Problem requirements =>
A complete, exact copy of the data is the required answer.

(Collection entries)
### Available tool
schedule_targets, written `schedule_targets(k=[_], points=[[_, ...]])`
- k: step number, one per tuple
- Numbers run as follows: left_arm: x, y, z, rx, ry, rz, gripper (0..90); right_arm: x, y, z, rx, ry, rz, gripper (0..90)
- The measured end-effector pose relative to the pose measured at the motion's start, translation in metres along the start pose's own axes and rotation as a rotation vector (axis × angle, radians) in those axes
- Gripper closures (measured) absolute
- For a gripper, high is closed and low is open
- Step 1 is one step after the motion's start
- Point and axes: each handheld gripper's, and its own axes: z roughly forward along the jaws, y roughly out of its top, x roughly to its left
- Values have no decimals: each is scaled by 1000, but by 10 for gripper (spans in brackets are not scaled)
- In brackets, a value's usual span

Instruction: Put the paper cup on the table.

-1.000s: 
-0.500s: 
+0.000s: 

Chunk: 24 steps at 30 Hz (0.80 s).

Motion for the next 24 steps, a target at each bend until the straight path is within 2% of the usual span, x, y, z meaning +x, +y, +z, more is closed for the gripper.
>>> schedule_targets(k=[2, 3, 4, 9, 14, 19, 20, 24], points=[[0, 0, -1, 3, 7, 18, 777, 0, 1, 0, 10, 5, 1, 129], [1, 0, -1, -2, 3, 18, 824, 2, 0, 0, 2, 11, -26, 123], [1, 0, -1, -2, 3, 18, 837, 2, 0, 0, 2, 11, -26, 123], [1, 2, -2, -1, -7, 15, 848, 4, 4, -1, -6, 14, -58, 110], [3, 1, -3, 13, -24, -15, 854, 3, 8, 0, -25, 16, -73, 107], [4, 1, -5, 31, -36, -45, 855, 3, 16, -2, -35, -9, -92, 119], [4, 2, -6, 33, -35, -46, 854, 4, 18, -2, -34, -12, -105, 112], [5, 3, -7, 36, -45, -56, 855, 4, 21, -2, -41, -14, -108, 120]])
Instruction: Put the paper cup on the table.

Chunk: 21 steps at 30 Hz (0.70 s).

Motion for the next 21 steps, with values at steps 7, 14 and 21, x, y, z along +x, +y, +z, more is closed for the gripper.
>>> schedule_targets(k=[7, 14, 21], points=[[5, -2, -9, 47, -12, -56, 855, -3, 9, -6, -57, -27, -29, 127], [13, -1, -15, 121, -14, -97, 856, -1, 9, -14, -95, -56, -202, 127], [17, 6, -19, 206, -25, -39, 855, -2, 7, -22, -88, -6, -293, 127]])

Solution to this problem =>
### Available tool
schedule_targets, written `schedule_targets(k=[_], points=[[_, ...]])`
- k: step number, one per tuple
- Numbers run as follows: left_arm: x, y, z, rx, ry, rz, gripper (0..90); right_arm: x, y, z, rx, ry, rz, gripper (0..90)
- The measured end-effector pose relative to the pose measured at the motion's start, translation in metres along the start pose's own axes and rotation as a rotation vector (axis × angle, radians) in those axes
- Gripper closures (measured) absolute
- For a gripper, high is closed and low is open
- Step 1 is one step after the motion's start
- Point and axes: each handheld gripper's, and its own axes: z roughly forward along the jaws, y roughly out of its top, x roughly to its left
- Values have no decimals: each is scaled by 1000, but by 10 for gripper (spans in brackets are not scaled)
- In brackets, a value's usual span

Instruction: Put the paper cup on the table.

-1.000s: 
-0.500s: 
+0.000s: 

Chunk: 24 steps at 30 Hz (0.80 s).

Motion for the next 24 steps, a target at each bend until the straight path is within 2% of the usual span, x, y, z meaning +x, +y, +z, more is closed for the gripper.
>>> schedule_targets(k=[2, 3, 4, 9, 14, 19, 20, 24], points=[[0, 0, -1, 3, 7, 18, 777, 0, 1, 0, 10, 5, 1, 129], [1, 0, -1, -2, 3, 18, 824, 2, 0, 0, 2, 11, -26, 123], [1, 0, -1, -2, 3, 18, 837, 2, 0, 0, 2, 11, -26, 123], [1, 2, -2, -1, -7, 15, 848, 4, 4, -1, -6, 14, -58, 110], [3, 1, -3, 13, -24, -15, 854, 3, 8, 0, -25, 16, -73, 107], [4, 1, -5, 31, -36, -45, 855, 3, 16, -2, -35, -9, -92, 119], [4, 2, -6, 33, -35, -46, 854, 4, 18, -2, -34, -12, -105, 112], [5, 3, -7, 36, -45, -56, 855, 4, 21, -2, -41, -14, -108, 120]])
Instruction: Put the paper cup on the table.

Chunk: 21 steps at 30 Hz (0.70 s).

Motion for the next 21 steps, with values at steps 7, 14 and 21, x, y, z along +x, +y, +z, more is closed for the gripper.
>>> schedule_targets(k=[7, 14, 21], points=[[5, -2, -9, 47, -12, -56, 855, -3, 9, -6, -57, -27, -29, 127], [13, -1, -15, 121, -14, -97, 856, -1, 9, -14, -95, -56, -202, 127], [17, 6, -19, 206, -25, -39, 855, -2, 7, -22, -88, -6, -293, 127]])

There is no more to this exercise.